Stored items from a collection
--*--

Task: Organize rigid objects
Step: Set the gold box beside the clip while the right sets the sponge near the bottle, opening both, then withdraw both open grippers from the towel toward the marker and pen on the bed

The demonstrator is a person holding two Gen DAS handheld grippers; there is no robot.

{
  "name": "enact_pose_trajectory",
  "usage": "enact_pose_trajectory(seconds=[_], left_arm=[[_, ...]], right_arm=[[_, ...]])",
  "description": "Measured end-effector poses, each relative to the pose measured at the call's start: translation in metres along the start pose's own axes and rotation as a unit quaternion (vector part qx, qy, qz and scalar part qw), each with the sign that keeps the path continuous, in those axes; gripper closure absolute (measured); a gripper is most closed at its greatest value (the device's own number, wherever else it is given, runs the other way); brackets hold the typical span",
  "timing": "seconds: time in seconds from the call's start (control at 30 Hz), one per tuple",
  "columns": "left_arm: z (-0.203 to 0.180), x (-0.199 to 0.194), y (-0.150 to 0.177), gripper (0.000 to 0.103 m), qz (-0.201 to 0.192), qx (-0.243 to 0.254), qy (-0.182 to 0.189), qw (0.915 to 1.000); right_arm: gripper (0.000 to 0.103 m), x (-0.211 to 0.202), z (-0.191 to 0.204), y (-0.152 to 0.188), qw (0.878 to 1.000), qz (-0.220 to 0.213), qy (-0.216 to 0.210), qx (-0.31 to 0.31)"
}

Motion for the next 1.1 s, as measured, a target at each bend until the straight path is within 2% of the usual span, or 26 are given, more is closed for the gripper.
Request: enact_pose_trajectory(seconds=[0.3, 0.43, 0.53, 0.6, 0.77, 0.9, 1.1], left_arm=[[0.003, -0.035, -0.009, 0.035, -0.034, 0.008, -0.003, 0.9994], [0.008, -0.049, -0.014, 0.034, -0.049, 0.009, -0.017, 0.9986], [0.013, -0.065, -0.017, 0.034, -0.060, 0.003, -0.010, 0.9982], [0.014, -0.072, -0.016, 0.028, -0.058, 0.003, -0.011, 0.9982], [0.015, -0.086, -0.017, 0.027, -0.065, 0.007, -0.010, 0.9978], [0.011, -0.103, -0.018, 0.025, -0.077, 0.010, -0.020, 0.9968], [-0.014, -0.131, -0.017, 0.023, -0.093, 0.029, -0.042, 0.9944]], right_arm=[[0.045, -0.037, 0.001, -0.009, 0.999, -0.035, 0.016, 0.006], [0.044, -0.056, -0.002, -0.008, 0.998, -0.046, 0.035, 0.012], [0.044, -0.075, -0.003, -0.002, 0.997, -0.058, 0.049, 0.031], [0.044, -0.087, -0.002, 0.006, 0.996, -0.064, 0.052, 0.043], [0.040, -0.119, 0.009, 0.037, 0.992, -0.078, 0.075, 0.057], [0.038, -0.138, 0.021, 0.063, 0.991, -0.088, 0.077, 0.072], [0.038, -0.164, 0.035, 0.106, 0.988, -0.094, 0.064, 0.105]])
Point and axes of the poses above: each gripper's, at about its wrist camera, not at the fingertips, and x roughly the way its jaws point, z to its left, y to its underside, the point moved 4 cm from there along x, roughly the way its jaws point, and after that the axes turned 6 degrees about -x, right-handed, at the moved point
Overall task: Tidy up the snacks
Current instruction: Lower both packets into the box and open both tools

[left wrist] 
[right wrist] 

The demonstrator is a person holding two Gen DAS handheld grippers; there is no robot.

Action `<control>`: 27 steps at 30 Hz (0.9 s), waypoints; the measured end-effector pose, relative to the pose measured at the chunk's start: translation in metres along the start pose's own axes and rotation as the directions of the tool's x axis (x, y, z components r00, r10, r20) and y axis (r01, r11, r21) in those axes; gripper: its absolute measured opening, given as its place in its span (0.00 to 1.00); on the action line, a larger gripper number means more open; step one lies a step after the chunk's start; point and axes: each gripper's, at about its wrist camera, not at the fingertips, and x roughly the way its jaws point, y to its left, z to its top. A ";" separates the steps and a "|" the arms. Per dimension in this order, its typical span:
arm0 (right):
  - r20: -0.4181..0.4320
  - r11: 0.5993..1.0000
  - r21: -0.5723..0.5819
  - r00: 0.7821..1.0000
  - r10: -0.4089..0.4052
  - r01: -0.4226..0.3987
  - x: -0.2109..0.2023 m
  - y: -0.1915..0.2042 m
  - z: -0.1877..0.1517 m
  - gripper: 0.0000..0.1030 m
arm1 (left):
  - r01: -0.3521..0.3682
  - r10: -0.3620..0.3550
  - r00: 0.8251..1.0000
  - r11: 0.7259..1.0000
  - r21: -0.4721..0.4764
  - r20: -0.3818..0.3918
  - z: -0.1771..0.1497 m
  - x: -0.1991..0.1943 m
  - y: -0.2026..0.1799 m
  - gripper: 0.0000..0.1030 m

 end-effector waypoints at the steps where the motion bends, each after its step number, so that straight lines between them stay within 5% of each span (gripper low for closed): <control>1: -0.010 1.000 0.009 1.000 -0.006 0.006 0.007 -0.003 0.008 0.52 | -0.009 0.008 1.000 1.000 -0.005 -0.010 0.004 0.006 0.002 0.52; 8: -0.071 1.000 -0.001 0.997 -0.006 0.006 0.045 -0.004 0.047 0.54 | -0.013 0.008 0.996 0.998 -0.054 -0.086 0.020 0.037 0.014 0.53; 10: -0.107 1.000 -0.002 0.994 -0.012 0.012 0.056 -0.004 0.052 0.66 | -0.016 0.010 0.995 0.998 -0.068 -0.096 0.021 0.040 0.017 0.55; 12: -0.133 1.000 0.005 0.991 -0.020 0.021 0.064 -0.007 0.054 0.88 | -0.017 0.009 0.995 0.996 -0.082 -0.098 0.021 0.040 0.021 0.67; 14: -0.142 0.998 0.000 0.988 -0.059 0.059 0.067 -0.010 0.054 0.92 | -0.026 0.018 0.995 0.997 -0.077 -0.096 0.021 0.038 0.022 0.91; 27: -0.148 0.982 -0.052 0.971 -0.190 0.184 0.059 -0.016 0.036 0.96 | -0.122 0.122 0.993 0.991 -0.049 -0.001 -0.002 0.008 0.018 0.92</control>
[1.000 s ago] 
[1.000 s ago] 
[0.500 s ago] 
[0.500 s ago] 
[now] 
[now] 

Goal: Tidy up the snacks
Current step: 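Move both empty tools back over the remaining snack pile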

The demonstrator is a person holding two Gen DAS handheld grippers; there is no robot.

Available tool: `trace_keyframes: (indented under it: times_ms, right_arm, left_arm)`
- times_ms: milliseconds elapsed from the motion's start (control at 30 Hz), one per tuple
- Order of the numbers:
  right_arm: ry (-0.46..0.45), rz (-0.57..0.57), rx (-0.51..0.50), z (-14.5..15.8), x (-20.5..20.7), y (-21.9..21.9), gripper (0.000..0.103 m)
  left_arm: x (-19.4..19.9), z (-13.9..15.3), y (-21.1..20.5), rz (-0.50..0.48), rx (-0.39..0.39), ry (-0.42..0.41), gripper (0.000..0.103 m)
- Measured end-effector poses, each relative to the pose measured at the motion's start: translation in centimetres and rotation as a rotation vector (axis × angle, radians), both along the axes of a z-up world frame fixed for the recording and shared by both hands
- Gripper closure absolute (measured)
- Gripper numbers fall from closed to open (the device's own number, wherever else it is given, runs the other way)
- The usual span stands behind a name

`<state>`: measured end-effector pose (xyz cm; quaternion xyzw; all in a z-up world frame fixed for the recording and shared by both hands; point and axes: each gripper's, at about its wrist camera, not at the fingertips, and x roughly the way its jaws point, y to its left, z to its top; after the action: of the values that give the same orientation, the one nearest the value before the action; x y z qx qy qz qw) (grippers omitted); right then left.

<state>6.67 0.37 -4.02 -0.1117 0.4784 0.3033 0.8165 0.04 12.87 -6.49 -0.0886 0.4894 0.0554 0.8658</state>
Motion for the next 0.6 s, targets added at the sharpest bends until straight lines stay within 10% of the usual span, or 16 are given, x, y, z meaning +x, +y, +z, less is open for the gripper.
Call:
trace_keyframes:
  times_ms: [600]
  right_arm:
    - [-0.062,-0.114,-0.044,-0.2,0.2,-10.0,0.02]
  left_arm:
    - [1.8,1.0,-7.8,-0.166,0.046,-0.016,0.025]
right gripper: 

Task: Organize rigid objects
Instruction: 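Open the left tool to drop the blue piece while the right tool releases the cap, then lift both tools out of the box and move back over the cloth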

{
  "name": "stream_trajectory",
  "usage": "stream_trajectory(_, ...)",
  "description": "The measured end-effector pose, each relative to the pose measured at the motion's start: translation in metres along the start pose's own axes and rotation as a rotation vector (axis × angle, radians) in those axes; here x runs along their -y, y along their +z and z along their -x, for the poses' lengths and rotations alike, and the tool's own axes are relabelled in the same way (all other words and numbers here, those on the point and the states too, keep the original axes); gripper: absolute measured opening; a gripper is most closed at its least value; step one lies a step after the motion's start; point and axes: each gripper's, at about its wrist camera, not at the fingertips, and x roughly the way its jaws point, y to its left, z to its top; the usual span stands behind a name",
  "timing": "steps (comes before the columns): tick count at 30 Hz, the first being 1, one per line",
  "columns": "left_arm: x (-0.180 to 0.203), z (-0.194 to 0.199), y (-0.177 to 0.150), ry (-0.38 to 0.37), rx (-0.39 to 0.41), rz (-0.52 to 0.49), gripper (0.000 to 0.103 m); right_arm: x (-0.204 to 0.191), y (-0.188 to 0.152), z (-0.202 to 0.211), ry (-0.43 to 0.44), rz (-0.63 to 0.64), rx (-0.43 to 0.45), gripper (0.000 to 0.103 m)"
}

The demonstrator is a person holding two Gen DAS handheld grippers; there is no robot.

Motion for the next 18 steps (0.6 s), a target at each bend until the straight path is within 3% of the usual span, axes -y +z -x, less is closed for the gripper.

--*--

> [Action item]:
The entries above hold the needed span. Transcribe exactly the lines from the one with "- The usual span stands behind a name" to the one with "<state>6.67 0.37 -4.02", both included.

> [Answer space]:
- The usual span stands behind a name

`<state>`: measured end-effector pose (xyz cm; quaternion xyzw; all in a z-up world frame fixed for the recording and shared by both hands; point and axes: each gripper's, at about its wrist camera, not at the fingertips, and x roughly the way its jaws point, y to its left, z to its top; after the action: of the values that give the same orientation, the one nearest the value before the action; x y z qx qy qz qw) (grippers omitted); right then left.

<state>6.67 0.37 -4.02 -0.1117 0.4784 0.3033 0.8165 0.04 12.87 -6.49 -0.0886 0.4894 0.0554 0.8658</state>

The exercise concludes with that.